Henry James's The Turn of the Screw (1898) is the master class in sustained ambiguity. A governess arrives at a country house to care for two children and begins to see figures she believes are ghosts — former employees who corrupted the children before their deaths. Or she doesn't see them, and is herself disturbed. James leaves both interpretations fully available, and the horror of the book is inseparable from this indeterminacy: we cannot know whether the children are being protected or persecuted. The prose is dense in James's late manner, but the compression of the novella form keeps it from becoming exhausting.

Franz Kafka's The Metamorphosis (1915) opens with one of the most famous sentences in literature — Gregor Samsa wakes up one morning to find himself transformed into an enormous insect — and does not explain this. The transformation is simply the situation, and the novella examines what happens to a family when their breadwinner becomes something they cannot accommodate. Kafka is interested in the logic of the absurd premise rather than its explanation: the domestic horror of Gregor's family managing their embarrassment, the economic anxiety that drives their eventual decision, the strange tenderness his sister retains. The book is funny in a way that is entirely consistent with being devastating.

Joseph Conrad's Heart of Darkness (1899) is told by Marlow on a boat on the Thames, recounting his journey up the Congo River to find Kurtz, a company agent who has gone far beyond his brief. Conrad's novella is about colonialism and what it does to those who administer it — the way the project of "civilizing" conceals extraction and violence, the way that the darkness the Europeans project onto Africa is their own. Chinua Achebe's famous critique — that the novella uses Africa as a backdrop rather than treating it as a place with its own meaning — is worth reading alongside it. Both the work and the critique illuminate each other.

Nella Larsen's Passing (1929) follows Irene Redfield, a Black woman in New York who reconnects with a childhood friend, Clare Kendry, who is now passing as white and married to a racist white man. The novella is a study in desire, danger, and the performance of identity — Irene is both repelled and fascinated by Clare's ability to cross the color line, and the reader is gradually made aware that Irene's own motivations and emotions are not what she presents them as being. Larsen uses the racial passing plot to examine a psychological situation that is not reducible to it, and the ambiguous ending remains one of the most discussed in American literature.

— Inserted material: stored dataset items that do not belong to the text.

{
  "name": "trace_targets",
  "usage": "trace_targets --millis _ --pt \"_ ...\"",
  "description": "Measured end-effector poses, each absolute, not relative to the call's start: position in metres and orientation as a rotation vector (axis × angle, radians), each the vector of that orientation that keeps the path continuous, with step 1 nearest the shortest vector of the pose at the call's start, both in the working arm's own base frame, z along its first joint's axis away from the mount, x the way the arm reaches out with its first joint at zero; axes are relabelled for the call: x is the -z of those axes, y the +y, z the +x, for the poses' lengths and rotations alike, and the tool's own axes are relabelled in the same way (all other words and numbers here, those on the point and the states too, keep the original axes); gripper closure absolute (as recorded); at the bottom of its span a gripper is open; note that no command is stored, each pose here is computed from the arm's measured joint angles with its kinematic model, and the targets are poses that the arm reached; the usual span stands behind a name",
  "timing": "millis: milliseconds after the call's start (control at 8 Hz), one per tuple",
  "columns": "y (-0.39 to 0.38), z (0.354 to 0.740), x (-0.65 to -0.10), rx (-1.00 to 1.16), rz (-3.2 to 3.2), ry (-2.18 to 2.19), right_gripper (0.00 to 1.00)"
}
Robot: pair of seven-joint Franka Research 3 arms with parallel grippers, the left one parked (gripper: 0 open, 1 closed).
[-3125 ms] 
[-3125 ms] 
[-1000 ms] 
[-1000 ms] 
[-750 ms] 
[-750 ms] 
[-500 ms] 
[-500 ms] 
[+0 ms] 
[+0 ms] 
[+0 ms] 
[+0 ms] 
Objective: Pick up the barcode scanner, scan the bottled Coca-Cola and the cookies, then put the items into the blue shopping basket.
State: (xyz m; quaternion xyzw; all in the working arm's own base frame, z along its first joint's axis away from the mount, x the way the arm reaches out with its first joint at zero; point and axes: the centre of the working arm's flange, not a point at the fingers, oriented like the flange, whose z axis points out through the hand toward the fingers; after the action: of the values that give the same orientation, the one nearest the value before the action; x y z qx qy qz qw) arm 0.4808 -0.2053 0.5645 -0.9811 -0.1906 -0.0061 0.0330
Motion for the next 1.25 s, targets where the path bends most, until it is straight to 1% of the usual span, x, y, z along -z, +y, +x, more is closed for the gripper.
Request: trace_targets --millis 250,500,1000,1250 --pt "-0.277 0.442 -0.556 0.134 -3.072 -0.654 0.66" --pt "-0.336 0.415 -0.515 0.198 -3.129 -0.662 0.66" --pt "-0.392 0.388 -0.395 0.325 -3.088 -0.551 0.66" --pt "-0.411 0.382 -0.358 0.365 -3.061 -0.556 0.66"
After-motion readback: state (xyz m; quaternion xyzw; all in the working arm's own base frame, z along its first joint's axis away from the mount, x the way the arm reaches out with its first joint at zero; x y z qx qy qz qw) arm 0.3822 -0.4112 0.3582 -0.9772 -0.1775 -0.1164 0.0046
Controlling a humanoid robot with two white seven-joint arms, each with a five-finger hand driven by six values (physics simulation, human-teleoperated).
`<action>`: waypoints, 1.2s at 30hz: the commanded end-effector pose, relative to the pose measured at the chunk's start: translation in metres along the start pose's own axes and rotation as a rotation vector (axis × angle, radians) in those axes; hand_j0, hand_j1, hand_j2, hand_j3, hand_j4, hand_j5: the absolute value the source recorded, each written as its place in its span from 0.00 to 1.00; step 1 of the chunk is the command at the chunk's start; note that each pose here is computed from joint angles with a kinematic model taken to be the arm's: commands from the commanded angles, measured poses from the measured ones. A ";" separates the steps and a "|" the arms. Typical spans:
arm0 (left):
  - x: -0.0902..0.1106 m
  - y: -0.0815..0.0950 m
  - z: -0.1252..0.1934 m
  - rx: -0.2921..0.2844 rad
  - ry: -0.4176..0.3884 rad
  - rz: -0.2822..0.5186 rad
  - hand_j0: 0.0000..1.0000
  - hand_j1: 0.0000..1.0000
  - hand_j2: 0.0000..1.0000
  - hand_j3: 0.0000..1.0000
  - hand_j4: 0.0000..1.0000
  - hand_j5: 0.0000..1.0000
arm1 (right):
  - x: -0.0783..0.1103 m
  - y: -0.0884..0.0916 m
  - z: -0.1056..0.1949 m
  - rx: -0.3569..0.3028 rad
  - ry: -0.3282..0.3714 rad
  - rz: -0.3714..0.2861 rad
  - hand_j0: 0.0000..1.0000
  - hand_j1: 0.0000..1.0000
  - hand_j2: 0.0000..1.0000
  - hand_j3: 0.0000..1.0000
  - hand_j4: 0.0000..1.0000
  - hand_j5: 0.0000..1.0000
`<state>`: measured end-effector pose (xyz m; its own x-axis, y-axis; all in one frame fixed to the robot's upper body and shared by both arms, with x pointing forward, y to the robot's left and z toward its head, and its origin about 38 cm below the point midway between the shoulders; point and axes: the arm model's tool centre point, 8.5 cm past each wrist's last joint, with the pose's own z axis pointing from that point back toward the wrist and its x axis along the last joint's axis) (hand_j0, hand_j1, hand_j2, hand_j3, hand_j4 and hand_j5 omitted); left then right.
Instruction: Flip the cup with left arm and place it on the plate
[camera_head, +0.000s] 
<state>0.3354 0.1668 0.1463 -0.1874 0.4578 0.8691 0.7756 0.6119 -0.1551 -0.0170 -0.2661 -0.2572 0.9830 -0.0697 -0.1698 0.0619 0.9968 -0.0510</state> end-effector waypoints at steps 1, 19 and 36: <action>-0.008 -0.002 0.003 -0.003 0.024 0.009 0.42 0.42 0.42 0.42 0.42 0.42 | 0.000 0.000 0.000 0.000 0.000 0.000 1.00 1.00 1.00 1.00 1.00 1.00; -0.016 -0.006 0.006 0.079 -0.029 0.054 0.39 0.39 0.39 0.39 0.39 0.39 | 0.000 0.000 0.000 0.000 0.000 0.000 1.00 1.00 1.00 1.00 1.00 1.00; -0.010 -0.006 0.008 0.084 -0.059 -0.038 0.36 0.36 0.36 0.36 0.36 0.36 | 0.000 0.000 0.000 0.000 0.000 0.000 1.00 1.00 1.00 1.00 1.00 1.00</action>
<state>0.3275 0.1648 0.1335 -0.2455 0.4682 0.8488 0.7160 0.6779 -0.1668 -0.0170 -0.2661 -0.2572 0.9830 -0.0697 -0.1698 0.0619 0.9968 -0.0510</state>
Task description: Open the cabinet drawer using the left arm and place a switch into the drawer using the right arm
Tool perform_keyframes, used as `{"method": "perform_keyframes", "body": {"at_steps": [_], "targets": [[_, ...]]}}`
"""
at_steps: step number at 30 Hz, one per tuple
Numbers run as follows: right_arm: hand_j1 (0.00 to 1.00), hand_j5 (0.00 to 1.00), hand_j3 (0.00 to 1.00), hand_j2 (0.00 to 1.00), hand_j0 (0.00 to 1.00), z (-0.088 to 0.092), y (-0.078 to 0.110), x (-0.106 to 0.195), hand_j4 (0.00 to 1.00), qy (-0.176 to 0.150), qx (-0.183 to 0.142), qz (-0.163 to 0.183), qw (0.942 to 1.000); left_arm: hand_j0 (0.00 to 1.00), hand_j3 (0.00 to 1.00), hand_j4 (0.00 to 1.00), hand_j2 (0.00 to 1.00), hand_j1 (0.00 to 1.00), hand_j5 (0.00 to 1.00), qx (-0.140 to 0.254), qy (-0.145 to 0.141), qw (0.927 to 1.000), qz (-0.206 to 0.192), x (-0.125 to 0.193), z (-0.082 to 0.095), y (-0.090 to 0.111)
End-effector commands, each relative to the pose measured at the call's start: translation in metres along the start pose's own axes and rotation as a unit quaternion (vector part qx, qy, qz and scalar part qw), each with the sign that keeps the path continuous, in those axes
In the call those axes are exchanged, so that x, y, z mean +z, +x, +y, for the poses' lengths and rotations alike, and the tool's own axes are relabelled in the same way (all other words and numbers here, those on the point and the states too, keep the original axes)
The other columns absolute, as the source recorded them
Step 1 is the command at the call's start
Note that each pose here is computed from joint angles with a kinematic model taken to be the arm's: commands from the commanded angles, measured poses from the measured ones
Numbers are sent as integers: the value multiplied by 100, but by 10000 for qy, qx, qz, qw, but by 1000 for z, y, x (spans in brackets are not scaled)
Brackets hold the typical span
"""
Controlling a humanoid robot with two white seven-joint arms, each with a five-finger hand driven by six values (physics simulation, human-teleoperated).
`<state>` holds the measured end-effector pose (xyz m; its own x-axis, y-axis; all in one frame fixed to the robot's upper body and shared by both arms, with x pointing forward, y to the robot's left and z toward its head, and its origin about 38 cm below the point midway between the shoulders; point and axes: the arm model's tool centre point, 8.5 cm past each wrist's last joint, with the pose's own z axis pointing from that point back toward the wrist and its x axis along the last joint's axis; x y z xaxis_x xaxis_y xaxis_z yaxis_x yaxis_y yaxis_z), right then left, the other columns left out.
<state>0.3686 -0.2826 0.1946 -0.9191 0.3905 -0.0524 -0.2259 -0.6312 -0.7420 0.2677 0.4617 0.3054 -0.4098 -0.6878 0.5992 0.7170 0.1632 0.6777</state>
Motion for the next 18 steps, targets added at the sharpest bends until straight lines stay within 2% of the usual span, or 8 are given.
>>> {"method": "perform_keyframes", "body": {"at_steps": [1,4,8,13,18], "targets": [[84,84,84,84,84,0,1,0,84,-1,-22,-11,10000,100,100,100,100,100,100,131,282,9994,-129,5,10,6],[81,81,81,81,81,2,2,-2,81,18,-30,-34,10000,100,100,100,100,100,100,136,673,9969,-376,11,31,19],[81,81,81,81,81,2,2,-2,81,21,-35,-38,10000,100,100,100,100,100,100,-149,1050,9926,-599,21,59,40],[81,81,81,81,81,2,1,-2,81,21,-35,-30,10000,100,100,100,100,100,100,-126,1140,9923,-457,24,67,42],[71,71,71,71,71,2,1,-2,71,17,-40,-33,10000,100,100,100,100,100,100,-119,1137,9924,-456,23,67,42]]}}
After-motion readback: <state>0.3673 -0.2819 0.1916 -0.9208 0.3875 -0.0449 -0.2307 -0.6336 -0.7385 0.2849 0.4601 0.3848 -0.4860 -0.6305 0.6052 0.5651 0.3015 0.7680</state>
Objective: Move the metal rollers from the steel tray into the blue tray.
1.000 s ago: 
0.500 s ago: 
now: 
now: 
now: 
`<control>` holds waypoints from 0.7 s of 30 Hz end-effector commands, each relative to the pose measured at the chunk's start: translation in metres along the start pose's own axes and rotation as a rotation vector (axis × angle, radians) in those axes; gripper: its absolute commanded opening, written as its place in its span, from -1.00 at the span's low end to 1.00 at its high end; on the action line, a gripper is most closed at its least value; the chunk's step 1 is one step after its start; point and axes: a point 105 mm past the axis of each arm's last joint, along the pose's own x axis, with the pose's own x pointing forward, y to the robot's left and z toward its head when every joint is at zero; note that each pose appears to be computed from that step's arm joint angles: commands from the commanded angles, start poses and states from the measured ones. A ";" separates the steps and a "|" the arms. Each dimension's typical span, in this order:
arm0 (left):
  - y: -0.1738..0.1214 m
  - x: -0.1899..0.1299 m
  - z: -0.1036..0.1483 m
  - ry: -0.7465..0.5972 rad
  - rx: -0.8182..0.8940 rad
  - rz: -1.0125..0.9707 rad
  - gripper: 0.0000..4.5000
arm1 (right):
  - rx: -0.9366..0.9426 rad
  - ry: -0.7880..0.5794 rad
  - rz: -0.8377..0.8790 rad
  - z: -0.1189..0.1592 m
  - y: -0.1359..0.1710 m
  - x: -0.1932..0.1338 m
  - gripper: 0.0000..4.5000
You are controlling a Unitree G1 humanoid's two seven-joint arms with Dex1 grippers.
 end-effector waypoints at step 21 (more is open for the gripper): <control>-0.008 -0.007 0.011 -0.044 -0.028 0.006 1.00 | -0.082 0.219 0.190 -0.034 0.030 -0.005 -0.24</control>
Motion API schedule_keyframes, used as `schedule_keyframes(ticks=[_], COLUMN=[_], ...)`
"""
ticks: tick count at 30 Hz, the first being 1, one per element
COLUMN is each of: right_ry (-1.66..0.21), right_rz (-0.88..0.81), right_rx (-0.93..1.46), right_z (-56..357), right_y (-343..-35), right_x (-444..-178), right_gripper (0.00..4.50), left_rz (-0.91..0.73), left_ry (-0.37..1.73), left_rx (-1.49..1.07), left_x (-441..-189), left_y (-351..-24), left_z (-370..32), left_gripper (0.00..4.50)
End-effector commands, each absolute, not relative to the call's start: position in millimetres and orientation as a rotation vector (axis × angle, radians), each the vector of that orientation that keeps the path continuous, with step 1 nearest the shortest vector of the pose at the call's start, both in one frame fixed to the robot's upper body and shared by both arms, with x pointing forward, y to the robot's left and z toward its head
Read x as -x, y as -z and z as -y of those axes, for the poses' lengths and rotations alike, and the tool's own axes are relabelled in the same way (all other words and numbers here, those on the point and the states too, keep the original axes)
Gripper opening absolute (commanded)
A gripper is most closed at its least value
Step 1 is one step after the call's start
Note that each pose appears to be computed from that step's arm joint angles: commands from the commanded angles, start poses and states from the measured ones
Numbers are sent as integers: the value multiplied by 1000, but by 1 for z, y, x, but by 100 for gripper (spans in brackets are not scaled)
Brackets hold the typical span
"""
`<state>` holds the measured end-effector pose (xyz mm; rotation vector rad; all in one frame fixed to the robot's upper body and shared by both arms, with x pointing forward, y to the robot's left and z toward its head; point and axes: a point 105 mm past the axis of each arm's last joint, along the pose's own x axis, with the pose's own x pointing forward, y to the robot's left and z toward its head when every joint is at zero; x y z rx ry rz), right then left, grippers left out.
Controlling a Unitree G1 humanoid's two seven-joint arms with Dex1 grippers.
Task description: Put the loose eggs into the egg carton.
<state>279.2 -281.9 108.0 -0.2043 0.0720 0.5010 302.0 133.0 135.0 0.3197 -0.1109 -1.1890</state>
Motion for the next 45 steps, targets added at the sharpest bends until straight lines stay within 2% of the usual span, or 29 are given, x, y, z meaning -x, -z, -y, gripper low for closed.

Clarice Lispector's The Passion According to G.H. (1964) is the record of an interior crisis: a woman alone in her apartment kills a cockroach and then, confronting the creature and what she has done, undergoes a kind of spiritual dissolution. Lispector's prose style is associative and intense, following a logic of feeling rather than event, and the novella has almost no plot in any conventional sense — what it has is a continuous present of thought and sensation that is either extremely accessible or very demanding depending on the reader. Those who enter her frequency tend to stay there.

Marilynne Robinson's Housekeeping (1980) — technically a short novel rather than a novella, but close enough in length and concentration to belong here — is the story of two sisters raised by a series of relatives in a small Idaho town near a lake that swallowed their grandfather. Robinson's prose is of a quality that is difficult to describe without resort to the word "biblical," which is accurate but incomplete: it is slow, precise, and saturated with image in a way that rewards re-reading every paragraph. The book is about transience, about what it means to belong and what it means to leave, and about whether a life of radical freedom is a form of loss or a form of integrity.